In the material below, find the line containing "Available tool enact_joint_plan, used" and the line containing "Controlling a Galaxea", then reproduce exactly both of them and every line between, and nothing else.
BEGIN DATA SEGMENT
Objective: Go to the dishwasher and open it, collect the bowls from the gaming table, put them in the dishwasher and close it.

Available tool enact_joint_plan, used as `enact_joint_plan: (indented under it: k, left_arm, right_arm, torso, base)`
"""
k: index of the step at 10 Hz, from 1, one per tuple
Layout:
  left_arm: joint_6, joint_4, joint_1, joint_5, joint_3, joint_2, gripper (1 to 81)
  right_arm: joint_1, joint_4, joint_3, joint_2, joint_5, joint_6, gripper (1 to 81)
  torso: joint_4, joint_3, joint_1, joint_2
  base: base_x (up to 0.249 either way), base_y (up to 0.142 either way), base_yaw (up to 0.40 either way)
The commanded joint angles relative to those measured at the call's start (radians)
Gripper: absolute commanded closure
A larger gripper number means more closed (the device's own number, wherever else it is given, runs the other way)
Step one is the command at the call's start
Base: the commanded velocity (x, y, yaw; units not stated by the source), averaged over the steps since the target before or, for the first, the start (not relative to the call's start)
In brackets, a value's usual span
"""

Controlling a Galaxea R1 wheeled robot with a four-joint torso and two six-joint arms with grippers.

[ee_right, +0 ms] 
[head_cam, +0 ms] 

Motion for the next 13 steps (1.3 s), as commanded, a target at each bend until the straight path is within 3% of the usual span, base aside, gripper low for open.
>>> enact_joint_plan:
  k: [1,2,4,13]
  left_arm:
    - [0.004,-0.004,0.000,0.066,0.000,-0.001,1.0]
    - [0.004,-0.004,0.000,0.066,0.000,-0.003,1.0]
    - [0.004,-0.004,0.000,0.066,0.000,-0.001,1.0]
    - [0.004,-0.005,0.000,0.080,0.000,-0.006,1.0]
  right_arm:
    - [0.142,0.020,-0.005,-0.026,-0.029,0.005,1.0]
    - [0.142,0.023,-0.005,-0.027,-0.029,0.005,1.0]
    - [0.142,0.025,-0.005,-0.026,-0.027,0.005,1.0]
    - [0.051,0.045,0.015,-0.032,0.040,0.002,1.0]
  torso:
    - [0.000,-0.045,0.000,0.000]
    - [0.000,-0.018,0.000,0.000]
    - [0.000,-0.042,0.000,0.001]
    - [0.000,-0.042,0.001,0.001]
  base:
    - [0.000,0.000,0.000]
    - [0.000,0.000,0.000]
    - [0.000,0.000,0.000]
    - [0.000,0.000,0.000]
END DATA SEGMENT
RESPONSE:
Available tool enact_joint_plan, used as `enact_joint_plan: (indented under it: k, left_arm, right_arm, torso, base)`
"""
k: index of the step at 10 Hz, from 1, one per tuple
Layout:
  left_arm: joint_6, joint_4, joint_1, joint_5, joint_3, joint_2, gripper (1 to 81)
  right_arm: joint_1, joint_4, joint_3, joint_2, joint_5, joint_6, gripper (1 to 81)
  torso: joint_4, joint_3, joint_1, joint_2
  base: base_x (up to 0.249 either way), base_y (up to 0.142 either way), base_yaw (up to 0.40 either way)
The commanded joint angles relative to those measured at the call's start (radians)
Gripper: absolute commanded closure
A larger gripper number means more closed (the device's own number, wherever else it is given, runs the other way)
Step one is the command at the call's start
Base: the commanded velocity (x, y, yaw; units not stated by the source), averaged over the steps since the target before or, for the first, the start (not relative to the call's start)
In brackets, a value's usual span
"""

Controlling a Galaxea R1 wheeled robot with a four-joint torso and two six-joint arms with grippers.

No additional output will be given.